Data entries:
================================
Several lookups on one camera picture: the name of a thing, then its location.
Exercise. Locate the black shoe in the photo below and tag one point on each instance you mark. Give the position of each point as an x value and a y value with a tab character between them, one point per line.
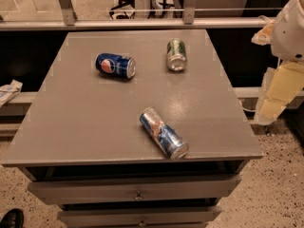
14	218

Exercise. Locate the green soda can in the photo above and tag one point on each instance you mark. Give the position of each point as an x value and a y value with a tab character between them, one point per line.
176	55

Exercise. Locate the lower grey drawer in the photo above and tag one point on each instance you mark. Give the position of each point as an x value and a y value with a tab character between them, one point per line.
139	217

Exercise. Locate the grey metal railing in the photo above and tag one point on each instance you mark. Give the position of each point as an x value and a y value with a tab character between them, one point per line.
90	14

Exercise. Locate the grey drawer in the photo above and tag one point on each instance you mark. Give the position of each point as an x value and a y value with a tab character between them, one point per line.
139	217
142	189

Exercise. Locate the blue Pepsi can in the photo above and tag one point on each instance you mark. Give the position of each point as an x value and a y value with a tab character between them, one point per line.
116	65

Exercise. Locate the upper grey drawer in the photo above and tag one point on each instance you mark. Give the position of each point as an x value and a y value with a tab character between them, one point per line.
142	189

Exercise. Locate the black office chair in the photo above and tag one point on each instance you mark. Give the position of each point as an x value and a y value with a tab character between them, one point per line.
122	3

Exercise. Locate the grey drawer cabinet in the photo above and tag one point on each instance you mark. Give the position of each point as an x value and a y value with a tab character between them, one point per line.
84	125

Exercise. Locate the white folded cloth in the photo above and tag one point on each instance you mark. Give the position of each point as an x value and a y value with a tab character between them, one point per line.
8	92

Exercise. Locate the blue silver Red Bull can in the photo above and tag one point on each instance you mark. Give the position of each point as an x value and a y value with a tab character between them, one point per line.
168	140

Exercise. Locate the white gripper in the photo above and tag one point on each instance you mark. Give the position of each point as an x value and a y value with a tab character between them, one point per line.
289	35

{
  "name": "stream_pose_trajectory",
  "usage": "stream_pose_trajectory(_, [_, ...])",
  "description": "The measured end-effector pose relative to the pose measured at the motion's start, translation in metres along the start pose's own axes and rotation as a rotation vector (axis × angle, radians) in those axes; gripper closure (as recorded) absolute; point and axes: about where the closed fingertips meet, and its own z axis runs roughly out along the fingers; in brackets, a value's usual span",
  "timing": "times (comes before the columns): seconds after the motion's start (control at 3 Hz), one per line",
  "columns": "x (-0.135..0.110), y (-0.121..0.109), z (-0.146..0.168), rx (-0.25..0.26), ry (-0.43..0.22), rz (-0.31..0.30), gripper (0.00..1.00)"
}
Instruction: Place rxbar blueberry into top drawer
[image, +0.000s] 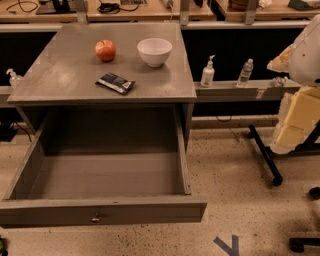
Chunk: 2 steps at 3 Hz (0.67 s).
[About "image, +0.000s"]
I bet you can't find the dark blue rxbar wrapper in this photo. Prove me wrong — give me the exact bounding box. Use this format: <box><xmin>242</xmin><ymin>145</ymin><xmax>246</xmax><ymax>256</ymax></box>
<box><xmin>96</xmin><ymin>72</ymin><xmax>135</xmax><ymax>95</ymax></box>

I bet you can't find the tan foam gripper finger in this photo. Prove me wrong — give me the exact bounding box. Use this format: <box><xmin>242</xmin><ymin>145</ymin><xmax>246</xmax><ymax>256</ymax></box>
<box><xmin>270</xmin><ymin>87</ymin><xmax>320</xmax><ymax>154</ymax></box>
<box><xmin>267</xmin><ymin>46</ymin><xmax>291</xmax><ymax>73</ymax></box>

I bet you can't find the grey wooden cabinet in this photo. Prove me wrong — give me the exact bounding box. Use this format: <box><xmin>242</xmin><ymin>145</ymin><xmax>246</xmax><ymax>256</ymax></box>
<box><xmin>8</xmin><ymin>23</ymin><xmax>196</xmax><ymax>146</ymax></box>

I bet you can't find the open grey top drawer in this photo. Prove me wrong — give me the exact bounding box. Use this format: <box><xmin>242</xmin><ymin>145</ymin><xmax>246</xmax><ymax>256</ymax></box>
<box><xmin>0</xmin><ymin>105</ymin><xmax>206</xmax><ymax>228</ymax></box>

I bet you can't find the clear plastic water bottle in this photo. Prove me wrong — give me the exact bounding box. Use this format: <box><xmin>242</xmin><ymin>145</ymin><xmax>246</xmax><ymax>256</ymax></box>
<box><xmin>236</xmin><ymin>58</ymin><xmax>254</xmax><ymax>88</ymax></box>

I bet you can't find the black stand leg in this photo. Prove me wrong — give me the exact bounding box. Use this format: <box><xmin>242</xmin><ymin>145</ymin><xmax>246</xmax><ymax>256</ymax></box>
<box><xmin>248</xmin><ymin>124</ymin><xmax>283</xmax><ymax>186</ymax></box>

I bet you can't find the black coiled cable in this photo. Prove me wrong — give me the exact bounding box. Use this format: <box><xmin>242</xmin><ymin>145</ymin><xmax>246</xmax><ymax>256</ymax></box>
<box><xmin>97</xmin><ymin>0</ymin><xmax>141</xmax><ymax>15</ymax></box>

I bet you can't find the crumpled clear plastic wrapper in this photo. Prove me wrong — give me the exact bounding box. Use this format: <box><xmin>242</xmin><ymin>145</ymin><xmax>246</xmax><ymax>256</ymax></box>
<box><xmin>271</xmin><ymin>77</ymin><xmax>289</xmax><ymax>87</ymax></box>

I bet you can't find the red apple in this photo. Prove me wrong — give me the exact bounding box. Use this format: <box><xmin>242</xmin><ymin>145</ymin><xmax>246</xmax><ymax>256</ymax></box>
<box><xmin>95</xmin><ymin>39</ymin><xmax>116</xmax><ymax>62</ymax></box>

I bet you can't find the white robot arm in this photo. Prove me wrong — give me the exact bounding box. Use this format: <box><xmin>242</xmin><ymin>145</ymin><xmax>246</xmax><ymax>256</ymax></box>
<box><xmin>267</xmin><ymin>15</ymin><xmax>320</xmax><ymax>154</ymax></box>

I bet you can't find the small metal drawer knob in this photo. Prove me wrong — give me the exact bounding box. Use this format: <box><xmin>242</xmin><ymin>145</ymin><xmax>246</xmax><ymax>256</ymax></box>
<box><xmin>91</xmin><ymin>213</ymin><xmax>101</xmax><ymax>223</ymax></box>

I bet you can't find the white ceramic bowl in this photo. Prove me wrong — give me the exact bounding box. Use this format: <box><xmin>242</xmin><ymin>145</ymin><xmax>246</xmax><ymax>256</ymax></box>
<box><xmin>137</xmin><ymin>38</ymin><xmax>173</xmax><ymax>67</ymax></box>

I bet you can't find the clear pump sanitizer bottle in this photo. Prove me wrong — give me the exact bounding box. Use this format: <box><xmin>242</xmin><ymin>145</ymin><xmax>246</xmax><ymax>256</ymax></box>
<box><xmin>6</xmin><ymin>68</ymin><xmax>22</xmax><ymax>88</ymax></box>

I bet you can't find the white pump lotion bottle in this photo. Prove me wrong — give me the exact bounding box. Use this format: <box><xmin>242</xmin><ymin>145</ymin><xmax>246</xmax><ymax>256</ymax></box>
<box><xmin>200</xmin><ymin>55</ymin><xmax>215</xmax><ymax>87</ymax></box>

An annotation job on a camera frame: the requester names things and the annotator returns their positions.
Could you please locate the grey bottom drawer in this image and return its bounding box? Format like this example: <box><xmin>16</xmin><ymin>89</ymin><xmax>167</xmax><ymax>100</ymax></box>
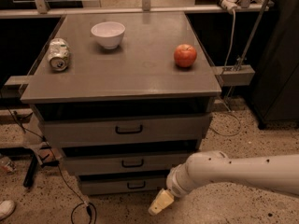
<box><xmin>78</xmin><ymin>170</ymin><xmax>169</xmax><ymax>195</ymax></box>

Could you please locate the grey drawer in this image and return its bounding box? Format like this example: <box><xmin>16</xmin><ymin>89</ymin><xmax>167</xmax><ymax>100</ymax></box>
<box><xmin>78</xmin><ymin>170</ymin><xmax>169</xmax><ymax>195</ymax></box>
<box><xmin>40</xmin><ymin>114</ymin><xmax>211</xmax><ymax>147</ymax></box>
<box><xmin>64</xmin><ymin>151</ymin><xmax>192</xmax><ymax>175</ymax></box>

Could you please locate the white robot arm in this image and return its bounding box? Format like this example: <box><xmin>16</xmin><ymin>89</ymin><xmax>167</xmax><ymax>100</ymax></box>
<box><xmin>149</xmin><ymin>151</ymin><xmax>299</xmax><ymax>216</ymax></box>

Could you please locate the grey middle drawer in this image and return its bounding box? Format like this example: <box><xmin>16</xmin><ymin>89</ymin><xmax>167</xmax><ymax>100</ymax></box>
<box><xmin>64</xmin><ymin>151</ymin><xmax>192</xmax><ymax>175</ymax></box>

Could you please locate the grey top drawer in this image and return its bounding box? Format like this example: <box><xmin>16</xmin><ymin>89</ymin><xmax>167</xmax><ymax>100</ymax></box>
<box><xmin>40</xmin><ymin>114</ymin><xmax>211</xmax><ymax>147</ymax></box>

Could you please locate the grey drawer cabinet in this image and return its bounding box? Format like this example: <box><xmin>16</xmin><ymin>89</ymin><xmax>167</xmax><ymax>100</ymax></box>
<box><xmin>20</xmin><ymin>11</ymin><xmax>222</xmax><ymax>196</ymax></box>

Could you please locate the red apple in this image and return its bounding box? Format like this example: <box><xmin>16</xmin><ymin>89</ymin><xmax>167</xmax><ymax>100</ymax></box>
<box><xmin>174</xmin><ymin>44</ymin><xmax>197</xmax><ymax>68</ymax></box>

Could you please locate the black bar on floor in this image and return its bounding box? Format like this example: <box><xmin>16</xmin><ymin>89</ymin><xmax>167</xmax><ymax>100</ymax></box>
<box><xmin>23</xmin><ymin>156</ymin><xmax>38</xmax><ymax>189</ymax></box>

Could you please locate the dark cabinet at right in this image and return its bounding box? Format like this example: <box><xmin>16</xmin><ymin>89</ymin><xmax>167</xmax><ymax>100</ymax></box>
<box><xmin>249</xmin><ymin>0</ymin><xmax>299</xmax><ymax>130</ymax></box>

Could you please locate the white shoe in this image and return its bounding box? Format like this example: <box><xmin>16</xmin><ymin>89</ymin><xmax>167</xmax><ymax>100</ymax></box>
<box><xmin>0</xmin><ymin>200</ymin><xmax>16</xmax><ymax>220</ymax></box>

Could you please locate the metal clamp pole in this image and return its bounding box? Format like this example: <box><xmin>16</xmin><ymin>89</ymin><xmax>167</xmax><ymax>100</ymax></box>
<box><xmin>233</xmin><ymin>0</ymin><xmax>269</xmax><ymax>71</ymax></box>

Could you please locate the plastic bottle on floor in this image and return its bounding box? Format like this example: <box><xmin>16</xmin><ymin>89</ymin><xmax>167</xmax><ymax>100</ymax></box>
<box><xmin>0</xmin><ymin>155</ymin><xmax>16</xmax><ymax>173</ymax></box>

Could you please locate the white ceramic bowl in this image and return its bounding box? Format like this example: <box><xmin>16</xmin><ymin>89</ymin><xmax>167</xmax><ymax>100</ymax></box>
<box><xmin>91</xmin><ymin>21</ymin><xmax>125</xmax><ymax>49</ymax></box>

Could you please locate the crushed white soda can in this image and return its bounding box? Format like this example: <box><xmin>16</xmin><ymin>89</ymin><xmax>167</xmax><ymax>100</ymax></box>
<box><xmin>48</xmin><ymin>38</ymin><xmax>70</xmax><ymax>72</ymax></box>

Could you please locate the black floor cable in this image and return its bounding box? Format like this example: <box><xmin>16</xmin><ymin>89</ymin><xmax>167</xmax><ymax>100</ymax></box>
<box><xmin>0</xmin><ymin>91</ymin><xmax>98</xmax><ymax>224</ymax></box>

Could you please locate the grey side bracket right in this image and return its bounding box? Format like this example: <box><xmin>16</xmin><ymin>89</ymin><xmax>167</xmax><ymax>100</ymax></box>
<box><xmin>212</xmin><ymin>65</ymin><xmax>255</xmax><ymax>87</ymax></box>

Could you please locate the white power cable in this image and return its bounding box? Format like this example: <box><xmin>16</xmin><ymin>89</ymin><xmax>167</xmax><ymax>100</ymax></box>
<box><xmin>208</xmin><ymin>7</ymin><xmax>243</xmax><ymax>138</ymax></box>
================================
### EXERCISE REQUIREMENTS
Count each line of the data where the word "floor" appears, then reply with the total only.

### WRITTEN ANSWER
3